От ужаса ему хотелось на природу. Вместе с нудизмом.

Сегодня понедельник — театральный выходной и всеобщий рабочий, и сегодня акт нудизма должен был быть, впервые перенесен на территорию городского пляжа, где Мангушев заранее присмотрел укромное местечко. Он сегодня даже оденет не брюки, а шорты, что само по себе в его родном городе уже являлось некоторым вызовом.

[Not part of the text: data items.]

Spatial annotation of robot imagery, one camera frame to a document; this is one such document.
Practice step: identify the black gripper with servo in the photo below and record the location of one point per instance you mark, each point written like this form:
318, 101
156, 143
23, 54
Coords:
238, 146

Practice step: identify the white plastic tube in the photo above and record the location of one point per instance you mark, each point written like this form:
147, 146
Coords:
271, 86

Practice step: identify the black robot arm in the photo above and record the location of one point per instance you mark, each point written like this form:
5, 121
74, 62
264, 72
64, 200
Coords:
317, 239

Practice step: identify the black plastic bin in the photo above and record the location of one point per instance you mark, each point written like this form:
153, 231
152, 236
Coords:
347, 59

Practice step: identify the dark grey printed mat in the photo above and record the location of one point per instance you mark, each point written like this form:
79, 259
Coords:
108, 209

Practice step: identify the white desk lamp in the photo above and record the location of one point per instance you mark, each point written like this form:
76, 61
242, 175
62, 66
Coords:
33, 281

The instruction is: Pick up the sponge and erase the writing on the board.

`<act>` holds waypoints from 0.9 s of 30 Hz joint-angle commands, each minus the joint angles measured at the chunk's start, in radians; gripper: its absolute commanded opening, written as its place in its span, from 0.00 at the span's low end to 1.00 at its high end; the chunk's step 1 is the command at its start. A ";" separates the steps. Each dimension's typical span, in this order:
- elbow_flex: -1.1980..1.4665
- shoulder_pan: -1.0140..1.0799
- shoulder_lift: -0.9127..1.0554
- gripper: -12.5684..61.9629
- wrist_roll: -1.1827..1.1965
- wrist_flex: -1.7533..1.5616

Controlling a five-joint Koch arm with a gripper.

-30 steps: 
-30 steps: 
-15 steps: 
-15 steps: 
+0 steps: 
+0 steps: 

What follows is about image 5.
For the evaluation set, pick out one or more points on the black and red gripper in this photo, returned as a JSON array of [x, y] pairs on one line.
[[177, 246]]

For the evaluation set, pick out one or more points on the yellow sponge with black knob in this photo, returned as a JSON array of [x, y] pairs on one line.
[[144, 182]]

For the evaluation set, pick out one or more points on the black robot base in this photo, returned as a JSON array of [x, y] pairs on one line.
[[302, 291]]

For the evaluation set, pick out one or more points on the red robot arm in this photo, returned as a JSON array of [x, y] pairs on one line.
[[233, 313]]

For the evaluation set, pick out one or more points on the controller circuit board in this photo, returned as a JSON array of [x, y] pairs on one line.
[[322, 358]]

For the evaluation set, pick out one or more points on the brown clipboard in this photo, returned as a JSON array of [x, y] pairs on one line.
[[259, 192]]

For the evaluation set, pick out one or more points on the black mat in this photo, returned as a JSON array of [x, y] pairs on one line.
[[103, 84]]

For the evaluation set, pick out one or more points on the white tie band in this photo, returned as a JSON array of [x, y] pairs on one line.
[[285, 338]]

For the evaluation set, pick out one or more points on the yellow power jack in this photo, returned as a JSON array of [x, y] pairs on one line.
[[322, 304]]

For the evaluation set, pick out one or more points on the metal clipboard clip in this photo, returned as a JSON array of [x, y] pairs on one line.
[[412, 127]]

Ношение этого предмета туалета допускалось, конечно, и с дубьем на тебя никто не пошел бы, разве что в спину побабулькивали бы бабули. Допускалось конечно, ношение, но только в определенное время дня — в самое пекло, но часа на три, на четыре. Попробуй, одень шорты вечером, и все уставятся тебе прямо… вперятся, вылупятся, вытаращатся, выкатятся и утычут тебе все ноги взглядами, словно оперенными стрелами. Попробуй, походи в шортах в родном городе, пернатый.

Но Мангушев решился, если так про него можно сказать. Шорты были белые с голубой каемочкой и топорщились на манер юбочки так, что ноги из под них — самые бледные, тонкие и волосатые — должны были выглядеть, как ему думалось, стройными

К шортам предполагались белые носки, полукеды и бобочка. А ветерок — ах, как это хорошо — который холодит ноги, оборачивая их нежной своей вуалью, а мелкие вихорьки запутываются в волосках и играют ими, поигрывают, а волоски потом позолотит солнце и сделаются они лениво упругими, а ноги загорят и не так будут раздражать. Ведь бледные ноги раздражали и именно своей телесной интимностью (или интимной телесностью?), а загорелые не раздражают. Нет интима бледно-спирохетного, как говорит завлит.

Мангушев оделся и, что совершенно естественно, не мог пройти мимо зеркала, внимательно в него не посмотревшись. Из зеркала на него глядел истощенный белый лебедь. С ногами, которые мы уже описывали, с руками — выщипанными крыльями — и, более всего, с носом. Нос был птичий. И нос, и шея с колючим кадыком и глаза — встревоженные двойняшки, и челка, скрывающая молодые залысины — все спрашивало у Мангушева из зеркала: ну что, юноша, пошли?

— Пошли! — сказал юноше в зеркале Мангушев, взял сетку с подстилкой, полотенцем, пляжной едой и вышел.

Ох уж эта пляжная еда! Выходит наш человек часа на три к реке или морю и волочет за собой четыре килограмма абрикосов, яблок, помидоров, огурцов, яиц, сваренных вкрутую, хлеба, кваса, чая (в термосе), пива в трехлитровой банке, бутербродов с маслом — сыром — колбасой, а то и арбуз прихватит, то есть столько всего, что где-нибудь в распускающей свои крылья Латинской Америке этого хватило бы на неделю.